Three corporate mini-stories from the trenches

Mini-story #1: An incident caused by a wrong assumption

A mid-sized company consolidated a few aging NAS boxes into a shiny ZFS server. They ran NFS for home directories and build outputs.
Someone read that “SLOG speeds up writes” and added a spare consumer SATA SSD as the log device. They did a quick file copy test, saw
no obvious regression, and moved on. Everyone loves a quick win. Everyone loves a checkbox.

Weeks later, a short power event hit the rack—UPS transfer, not a full blackout. The server stayed up. The SATA SSD did not.
It dropped off the bus for a moment and came back. ZFS didn’t immediately panic; the pool stayed online. The team breathed again.

The next morning, developers complained about “random” build failures and corrupted artifacts. Nothing was consistently broken.
Re-running the same build would succeed. That’s the worst kind of failure: intermittent, confidence-eroding, and hard to reproduce.

The key detail was the assumption: they believed the SLOG was “just performance,” not durability semantics. They also believed an SSD
is inherently safer than spinning disks. But the SLOG was the only place those acknowledged synchronous records lived until TXG commit.
When the device went weird during a power anomaly, some acknowledged log writes never made it.

The fix wasn’t heroic. They removed the SLOG, forced clients to remount, and stopped the corruption pattern. Later they added a mirrored,
power-loss safe log device and documented why it existed. The lesson stuck because the incident was just painful enough, and not so painful
that everyone got fired.

Mini-story #2: An “optimization” that backfired

A virtualization cluster hosted mixed workloads: a few latency-sensitive databases, a lot of general-purpose VMs. The storage team
watched graphs and saw periodic fsync spikes. They added a SATA SLOG to the ZFS backend expecting to flatten those spikes.

Initially, median latency improved a bit. The team celebrated. Then month-end reporting arrived, and the real-world pattern changed:
lots of concurrent sync-heavy transactions. The SLOG drive hit its sustained write limits, the pseudo-SLC cache exhausted, and write
latency went from “mostly fine” to “jittery and occasionally awful.”

The VMs didn’t just slow down; they synchronized their misery. When the SLOG stalled, it stalled the synchronous acks for many VMs,
causing guest OSes to queue, causing applications to time out, causing retries that increased write pressure. Latency storms have a talent
for becoming self-sustaining.

Someone proposed the classic fix: disable sync on the zvol dataset backing the VM storage. It made the graphs look fantastic.
It also turned a crash-consistent workload into a “good luck” workload. A week later, an unrelated host panic forced a reboot.
A database came back with recovery errors that were expensive to triage and impossible to fully “prove” after the fact.

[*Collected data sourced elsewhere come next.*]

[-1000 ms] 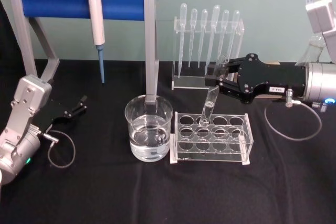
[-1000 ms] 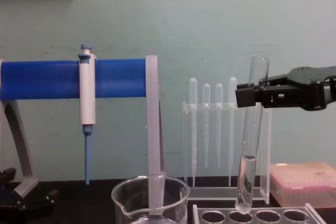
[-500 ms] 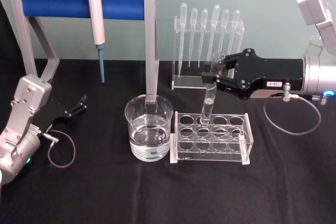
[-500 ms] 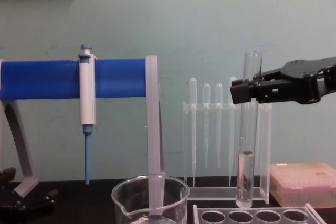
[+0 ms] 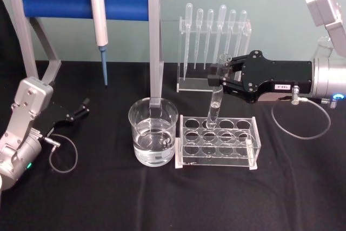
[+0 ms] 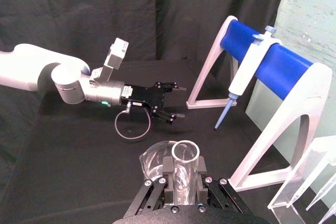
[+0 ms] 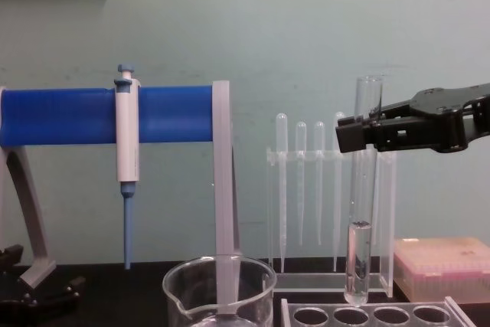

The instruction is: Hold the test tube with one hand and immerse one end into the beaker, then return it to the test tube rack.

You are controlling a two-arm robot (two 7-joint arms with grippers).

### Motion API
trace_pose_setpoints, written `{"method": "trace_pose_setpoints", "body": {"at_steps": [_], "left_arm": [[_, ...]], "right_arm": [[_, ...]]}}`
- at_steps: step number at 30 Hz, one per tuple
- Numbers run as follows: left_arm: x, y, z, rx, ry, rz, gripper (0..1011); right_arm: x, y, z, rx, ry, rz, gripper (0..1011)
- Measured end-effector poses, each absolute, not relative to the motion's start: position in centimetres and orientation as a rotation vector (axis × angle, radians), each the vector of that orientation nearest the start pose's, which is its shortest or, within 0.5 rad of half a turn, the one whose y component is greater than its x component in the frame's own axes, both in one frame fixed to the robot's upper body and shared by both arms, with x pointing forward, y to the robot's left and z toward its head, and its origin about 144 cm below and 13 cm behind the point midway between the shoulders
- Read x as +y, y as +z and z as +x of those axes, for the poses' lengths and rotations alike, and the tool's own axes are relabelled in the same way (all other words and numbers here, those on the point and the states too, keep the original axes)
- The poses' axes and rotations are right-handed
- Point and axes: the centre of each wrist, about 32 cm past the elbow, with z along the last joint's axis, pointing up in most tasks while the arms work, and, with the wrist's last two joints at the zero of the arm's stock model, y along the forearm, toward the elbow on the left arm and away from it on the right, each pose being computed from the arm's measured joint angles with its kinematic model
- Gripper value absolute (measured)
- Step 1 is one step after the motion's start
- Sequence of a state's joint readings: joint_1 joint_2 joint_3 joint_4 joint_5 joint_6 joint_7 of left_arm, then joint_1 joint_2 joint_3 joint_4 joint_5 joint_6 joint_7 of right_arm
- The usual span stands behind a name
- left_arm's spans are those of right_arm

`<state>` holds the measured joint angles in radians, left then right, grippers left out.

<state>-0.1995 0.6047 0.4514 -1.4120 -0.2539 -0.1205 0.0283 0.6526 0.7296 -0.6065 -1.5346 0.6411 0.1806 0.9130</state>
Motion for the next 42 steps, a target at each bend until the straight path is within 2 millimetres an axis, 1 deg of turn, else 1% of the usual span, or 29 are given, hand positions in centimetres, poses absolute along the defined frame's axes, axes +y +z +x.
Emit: {"method": "trace_pose_setpoints", "body": {"at_steps": [42], "left_arm": [[30.97,113.98,48.86,-0.285,1.248,0.305,1000]], "right_arm": [[-29.58,132.03,56.20,-0.135,-0.282,-0.237,234]]}}
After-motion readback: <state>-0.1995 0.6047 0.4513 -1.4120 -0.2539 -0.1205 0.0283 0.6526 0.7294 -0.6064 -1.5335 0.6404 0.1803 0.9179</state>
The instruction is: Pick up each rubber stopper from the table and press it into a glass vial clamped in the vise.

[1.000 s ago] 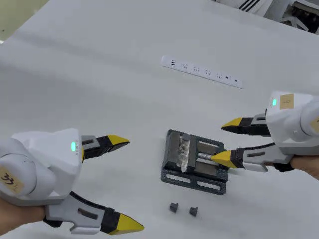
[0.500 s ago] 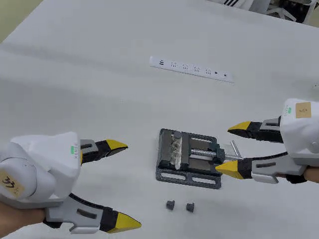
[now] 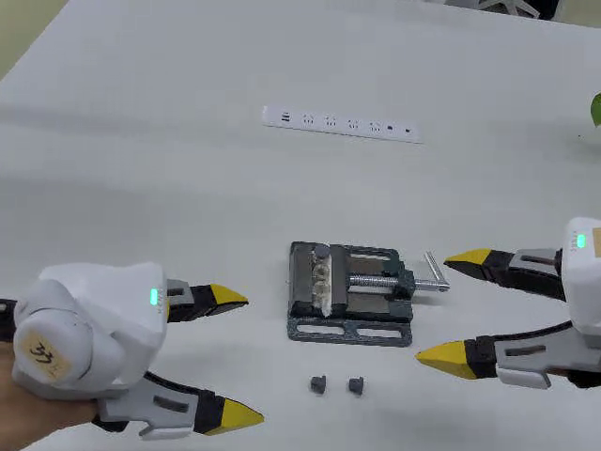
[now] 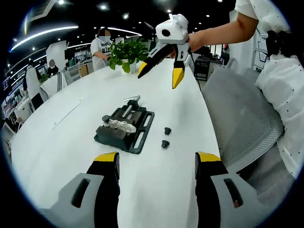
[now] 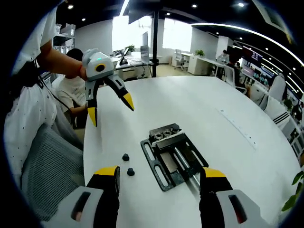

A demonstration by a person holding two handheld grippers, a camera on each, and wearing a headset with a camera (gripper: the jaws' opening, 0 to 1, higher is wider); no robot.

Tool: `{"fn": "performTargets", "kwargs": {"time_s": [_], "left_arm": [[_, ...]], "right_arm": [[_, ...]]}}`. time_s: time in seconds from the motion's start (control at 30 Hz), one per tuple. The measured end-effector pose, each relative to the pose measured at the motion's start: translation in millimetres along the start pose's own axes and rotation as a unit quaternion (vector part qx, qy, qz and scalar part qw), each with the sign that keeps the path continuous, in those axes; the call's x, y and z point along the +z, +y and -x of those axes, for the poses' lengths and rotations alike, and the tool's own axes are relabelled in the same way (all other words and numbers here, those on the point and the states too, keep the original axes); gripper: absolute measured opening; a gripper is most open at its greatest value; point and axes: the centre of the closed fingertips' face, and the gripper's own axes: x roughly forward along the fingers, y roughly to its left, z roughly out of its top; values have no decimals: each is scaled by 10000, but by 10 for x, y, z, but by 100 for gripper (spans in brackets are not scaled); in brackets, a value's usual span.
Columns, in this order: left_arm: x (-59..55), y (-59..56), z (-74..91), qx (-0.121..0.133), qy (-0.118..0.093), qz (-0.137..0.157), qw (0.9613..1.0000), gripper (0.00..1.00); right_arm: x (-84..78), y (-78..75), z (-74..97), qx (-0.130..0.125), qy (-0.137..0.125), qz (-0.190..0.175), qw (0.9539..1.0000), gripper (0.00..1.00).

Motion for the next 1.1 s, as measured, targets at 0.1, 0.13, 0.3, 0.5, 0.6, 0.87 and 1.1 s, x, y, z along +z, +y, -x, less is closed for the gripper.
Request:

They rolled back the “optimization,” removed the SATA SLOG, and later installed a mirrored PLP NVMe SLOG. The real fix was not
“faster SSD.” It was stable latency and correct semantics, plus a clear policy: no one disables sync without a signed risk acceptance.

Mini-story #3: The boring but correct practice that saved the day

Another org ran ZFS for NFS and iSCSI with a mix of HDD mirrors and SSD mirrors. They had a SLOG—but it was mirrored, and it was made of
enterprise drives with power-loss protection. The choice looked extravagant compared to a cheap SATA SSD. It wasn’t.

What made them different wasn’t just hardware; it was process. They treated the SLOG like a durability component, not a performance toy.
They tracked SMART wear. They ran monthly fault-injection drills during a maintenance window: pull one SLOG device, confirm the pool stays
healthy, confirm performance remains acceptable, replace, resilver, repeat.

One day a firmware bug caused one SLOG device to start throwing errors. The monitoring fired early—before users screamed. They offlined the
device cleanly, replaced it, and kept running on the remaining mirror leg. No data loss. Minimal latency impact. A ticket, a swap, and done.

The incident never became a story inside the company because it never became dramatic. That’s the point. Boring is a feature in storage.

Common mistakes: symptom → root cause → fix

1) Symptom: “Adding SLOG made NFS slower”

Root cause: The SATA SLOG has worse fsync latency than your in-pool ZIL path, especially under load or garbage collection.

Fix: Remove the SLOG and retest; if you need SLOG, replace with low-latency PLP device (preferably mirrored).

2) Symptom: “Latency spikes every few minutes”

Root cause: SSD firmware housekeeping, SLC cache exhaustion, or TXG-related bursts interacting with a saturated SLOG.

Fix: Observe iostat -x for SLOG %util and await. If the SLOG is pegged, replace or remove it.

3) Symptom: “It’s fast in benchmarks, users still complain”

Root cause: You benchmarked throughput, but users feel tail latency. Sync workloads care about the slowest 1%.

Fix: Use fio --fsync=1 with low iodepth and track max latency; solve tail latency, not peak bandwidth.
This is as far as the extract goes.